The problem: Reproduce the listing below character for character; drop every image.

Supplied data:
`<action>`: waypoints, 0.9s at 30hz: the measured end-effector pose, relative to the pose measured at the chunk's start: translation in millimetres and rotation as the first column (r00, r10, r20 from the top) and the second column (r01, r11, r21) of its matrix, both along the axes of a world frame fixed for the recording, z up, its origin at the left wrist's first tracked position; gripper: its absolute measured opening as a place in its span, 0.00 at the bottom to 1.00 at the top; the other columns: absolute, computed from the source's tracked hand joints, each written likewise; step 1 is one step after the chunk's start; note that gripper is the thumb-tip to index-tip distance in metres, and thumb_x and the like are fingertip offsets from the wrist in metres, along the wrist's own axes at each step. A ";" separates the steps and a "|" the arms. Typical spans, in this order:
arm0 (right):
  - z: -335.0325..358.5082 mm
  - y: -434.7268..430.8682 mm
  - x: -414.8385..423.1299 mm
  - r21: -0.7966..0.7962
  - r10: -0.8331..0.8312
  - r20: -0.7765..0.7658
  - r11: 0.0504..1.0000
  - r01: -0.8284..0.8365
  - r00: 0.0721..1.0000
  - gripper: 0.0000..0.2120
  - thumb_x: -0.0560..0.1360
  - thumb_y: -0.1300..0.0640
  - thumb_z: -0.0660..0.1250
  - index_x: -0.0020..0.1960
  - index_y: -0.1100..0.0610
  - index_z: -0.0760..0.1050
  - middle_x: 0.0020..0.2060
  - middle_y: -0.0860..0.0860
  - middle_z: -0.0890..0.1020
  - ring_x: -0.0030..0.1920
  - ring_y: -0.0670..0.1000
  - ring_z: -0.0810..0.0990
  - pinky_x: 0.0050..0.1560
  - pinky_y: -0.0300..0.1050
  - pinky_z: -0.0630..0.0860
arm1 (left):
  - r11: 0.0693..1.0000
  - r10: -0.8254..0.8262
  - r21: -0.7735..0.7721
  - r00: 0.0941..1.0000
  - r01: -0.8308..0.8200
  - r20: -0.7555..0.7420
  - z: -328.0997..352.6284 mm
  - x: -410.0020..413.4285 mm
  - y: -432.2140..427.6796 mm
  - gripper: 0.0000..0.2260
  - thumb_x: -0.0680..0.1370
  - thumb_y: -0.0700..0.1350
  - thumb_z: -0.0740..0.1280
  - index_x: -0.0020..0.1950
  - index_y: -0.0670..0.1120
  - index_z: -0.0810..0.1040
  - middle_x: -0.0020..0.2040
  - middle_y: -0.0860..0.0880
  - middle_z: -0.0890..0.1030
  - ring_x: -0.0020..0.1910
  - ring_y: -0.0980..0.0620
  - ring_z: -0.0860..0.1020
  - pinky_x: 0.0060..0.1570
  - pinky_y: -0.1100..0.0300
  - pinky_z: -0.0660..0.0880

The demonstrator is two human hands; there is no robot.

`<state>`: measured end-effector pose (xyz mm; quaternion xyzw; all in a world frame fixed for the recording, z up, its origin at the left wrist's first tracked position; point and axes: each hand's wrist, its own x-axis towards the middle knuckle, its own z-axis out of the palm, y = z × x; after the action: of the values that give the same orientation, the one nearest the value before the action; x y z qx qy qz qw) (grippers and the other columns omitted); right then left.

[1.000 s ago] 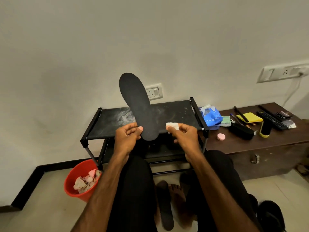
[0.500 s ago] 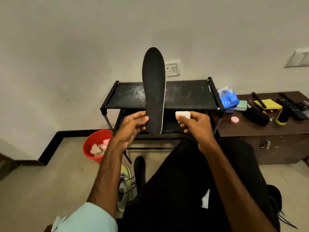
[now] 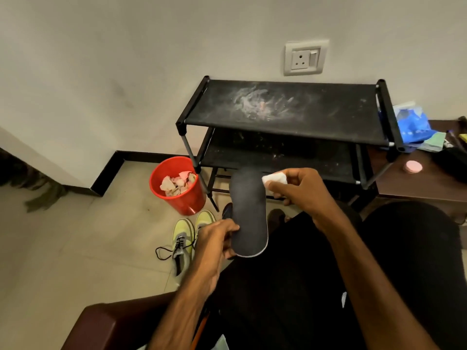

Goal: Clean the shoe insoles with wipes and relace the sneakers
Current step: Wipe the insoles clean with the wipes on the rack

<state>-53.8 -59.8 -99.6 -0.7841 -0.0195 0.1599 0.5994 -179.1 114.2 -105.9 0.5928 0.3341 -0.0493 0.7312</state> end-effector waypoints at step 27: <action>-186.8 63.3 115.5 -0.650 0.062 -0.484 0.642 -0.407 0.873 0.19 0.70 0.57 0.77 0.58 0.62 0.79 0.52 0.58 0.84 0.51 0.58 0.84 0.54 0.54 0.83 | 0.919 -0.155 0.189 0.756 0.347 -0.635 -257.5 149.6 13.4 0.20 0.78 0.45 0.70 0.67 0.37 0.76 0.62 0.39 0.80 0.56 0.42 0.81 0.56 0.51 0.80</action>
<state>61.7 3.5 -286.4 -0.8940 0.0712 0.3965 0.1959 -29.5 127.6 -363.5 0.6870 0.4710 -0.2856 0.4739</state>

Task response:
`<action>`: waypoints, 0.9s at 30hz: the measured end-effector pose, relative to the pose measured at the chunk's start: translation in millimetres and rotation as the first column (r00, r10, r20 from the top) and the second column (r01, r11, r21) of its matrix, both along the axes of a world frame fixed for the recording, z up, its origin at the left wrist's first tracked position; gripper: its absolute measured opening as a place in its span, 0.00 at the bottom to 1.00 at the top; the other columns: absolute, computed from the source's tracked hand joints, each written likewise; step 1 is one step after the chunk's start; note that gripper is the thumb-tip to index-tip distance in metres, and thumb_x and the like are fingertip offsets from the wrist in metres, along the wrist's own axes at each step. A ";" separates the steps and a "|" the arms. Typical spans, in this order:
arm0 (right):
  - z: -335.0325..358.5082 mm
  - y: -434.7268..430.8682 mm
  - x: -414.8385..423.1299 mm
  - r21: -0.7966..0.7962
  - r10: -0.8331..0.8312
  - r20: -0.7765..0.7658
  - r11: 0.0504..1.0000
  - r01: -0.8284..0.8365
  - r00: 0.0721..1.0000
  - gripper: 0.0000..0.2120
  - thumb_x: -0.0560..0.1360
  - thumb_y: -0.1300..0.0640
  - thumb_z: -0.0660..0.1250
  - index_x: -0.0020..0.1960
  - index_y: -0.1100..0.0610
  - index_z: -0.0760..0.1050
  - middle_x: 0.0020..0.2060
  - middle_y: -0.0860..0.0860
  - middle_z: -0.0890..0.1020
  - ring_x: -0.0030..0.1920
  - ring_y: -0.0670..0.1000
  - ring_z: -0.0810..0.0990
  - pinky_x: 0.0050..0.1560
  - pinky_y: -0.0300..0.1050
  - pinky_z: -0.0630..0.0860
arm1 (left):
  - r11: 0.0693..1.0000
  - r10: -0.8254..0.8262
  - r21: -0.7735..0.7721
  - r00: 0.0941..1.0000
  - r01: -0.8308..0.8200
  - r20: -0.7555..0.7420
  - z: -328.0997..352.6284 mm
  - x: -410.0020..413.4285 mm
  - y: -432.2140..427.6796 mm
  - gripper: 0.0000..0.2260
  - thumb_x: -0.0680..0.1370
  - thumb_y: -0.0700..0.1350
  - thumb_z: -0.0740..0.1280
  - index_x: -0.0020..0.1950
  - index_y: -0.0670..0.1120
  - index_z: -0.0810..0.1040
  - middle_x: -0.0020..0.2040
  - middle_y: -0.0860..0.0880
  - middle_z: -0.0890..0.1030
  - ring_x: -0.0020..0.1910
  - ring_y: -0.0980..0.0620
  - ring_z: -0.0860..0.1020
  - pinky_x: 0.0060..0.1570
  - pinky_y: -0.1100..0.0300
  - pinky_z: -0.0660..0.0880

The demonstrator is two human hands; there is no robot.

`<state>`: measured end-effector pose (xyz mm; quaternion xyzw; all in a world frame fixed for the recording, z up, its origin at the left wrist's first tracked position; point and axes: each hand's wrist, its own x-axis towards the middle knuckle, its own z-axis out of the palm, y = z × x; after the action: of the values that give the same orientation, the one nearest the value before the action; x y z qx qy qz qw) (grippers and the other columns omitted); right then left.

[1.000 s ago] 
[0.500 s ago] 
[now] 

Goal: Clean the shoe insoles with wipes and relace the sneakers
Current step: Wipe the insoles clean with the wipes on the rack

<state>-53.8 -59.8 -99.6 -0.7841 -0.0195 0.1599 0.5994 -179.1 114.2 -105.9 0.5928 0.3341 -0.0493 0.7312</state> end-effector waypoints at step 27: <action>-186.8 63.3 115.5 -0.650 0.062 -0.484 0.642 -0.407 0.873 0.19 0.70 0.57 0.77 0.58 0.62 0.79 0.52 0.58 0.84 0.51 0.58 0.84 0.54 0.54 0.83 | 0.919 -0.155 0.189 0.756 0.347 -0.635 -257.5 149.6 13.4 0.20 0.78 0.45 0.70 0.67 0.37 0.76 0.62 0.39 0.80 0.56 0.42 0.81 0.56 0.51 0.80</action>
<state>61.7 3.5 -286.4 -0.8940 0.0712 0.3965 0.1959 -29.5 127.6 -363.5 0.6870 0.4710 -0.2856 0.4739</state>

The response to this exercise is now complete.